JC: That was tricky because a lot of them were very near and dear to my heart. Obviously, when we did New York, I could have done any borough. I could have chosen Brooklyn, which everyone wanted me to do. I’m from the Bronx. The Bronx needs veganism more than any borough out there.

And I’ll never forget the community being like, “Why the Bronx? I’m not coming. I’m gonna get shot” … all the myths. But I love the opportunity to prove people wrong. I do it with Vegan Street Fair, with talking about mindsets, and now, this breast cancer situation. Please allow me to show you something different, because you don’t actually know what the Bronx is.

And the amount of people who hugged me and thanked me for bringing Vegan Street Fair to the Bronx and nowhere else—I cried the whole day.

So I chose cities that were familiar to me. My ex-husband and his family live in Seattle. So he spends a lot of time there, and people are like, why not Portland? Because Portland doesn’t need it.

JS: What do you want to happen with your platform?

JC: We are watching so many vegan vendors go under, shuttering their businesses. It is horrifying. So I wanna take those vendors and give them a lifeline. I want to put them on tour, pack 40 of the best vendors in the entire country into a truck, take all their stuff with us across the country, and pop them up once a month in these cities on tour with Vegan Street Fair so that we give them a second life.

I have the infrastructure. These events are so successful that I can give this to these people and help them, and help the animals, and help the movement. 

JS: So what I am hearing, and what I love about this ethos, is that you’re leveraging your community—including a lot of marginalized people.

JC: Yes. It’s always been built on supporting the most underrepresented because when I used to go to vegan events before I started running them, I will never forget for as long as I live the feeling of being othered as a fat brown woman at veg fests—feeling like I wasn’t thin enough to be walking through these events or because none of the food that I was familiar with was represented.

So for me, Vegan Street Fair is an opportunities for people like me and the most underrepresented in the community to try foods they are familiar with—to walk through the street and see people who look like them.

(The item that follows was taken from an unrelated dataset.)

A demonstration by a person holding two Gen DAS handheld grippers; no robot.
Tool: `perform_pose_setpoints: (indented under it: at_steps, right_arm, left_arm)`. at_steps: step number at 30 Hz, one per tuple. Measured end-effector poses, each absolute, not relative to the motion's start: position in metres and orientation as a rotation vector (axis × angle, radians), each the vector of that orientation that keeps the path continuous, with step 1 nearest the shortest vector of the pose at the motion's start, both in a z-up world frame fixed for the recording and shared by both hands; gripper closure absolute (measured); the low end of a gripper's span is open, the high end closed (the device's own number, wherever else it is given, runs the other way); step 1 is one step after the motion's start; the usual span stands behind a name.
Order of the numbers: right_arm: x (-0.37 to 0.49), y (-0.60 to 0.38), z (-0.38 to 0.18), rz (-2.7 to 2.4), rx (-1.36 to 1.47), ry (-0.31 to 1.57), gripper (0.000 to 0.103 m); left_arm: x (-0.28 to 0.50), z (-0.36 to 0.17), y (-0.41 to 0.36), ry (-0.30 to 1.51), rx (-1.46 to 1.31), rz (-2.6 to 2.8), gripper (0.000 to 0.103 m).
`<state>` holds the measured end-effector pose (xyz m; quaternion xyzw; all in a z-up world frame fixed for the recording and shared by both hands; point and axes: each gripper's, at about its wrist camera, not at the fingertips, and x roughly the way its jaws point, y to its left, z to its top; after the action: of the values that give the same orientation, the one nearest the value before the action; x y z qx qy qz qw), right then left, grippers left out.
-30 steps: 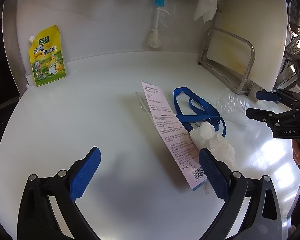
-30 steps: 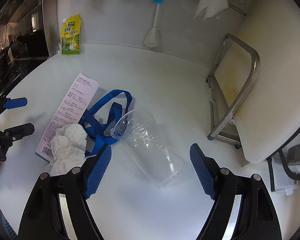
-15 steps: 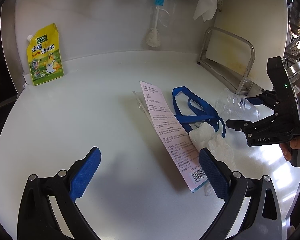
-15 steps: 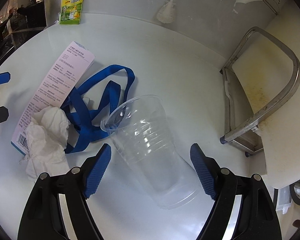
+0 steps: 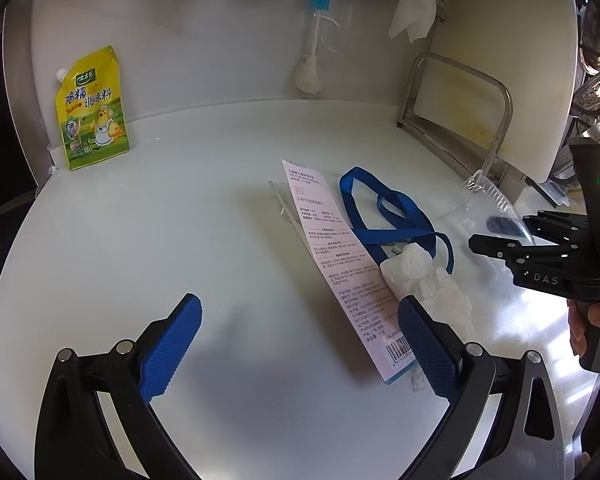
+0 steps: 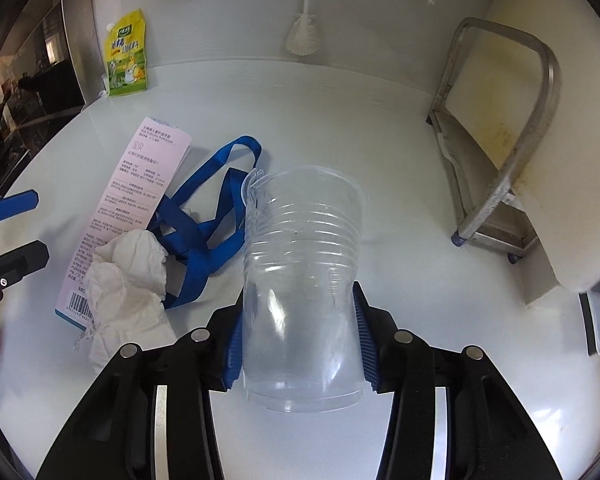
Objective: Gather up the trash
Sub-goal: 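Lift the cup with the right tool while the left tool grasps the receipt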
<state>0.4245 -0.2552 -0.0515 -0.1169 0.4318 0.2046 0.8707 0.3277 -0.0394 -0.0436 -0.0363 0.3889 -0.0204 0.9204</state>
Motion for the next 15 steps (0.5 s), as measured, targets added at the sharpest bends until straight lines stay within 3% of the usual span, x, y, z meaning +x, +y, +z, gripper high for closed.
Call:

We want all bodies and colors and types there because I want you as a person to walk through and say, “Oh, I belong.”

So the majority of the vendors are primarily Black, brown, queer, single moms, and/or women because those are the people that I want to support the most. It’s not that I’m specifically looking for them, but they feel safer in the space I’ve created for them. I think that’s really what sets Vegan Street Fair apart. 

EDITOR’S NOTE: As of November 2023, following a round of successful procedures, Jessica is now cancer-free and relishing all that life has to offer.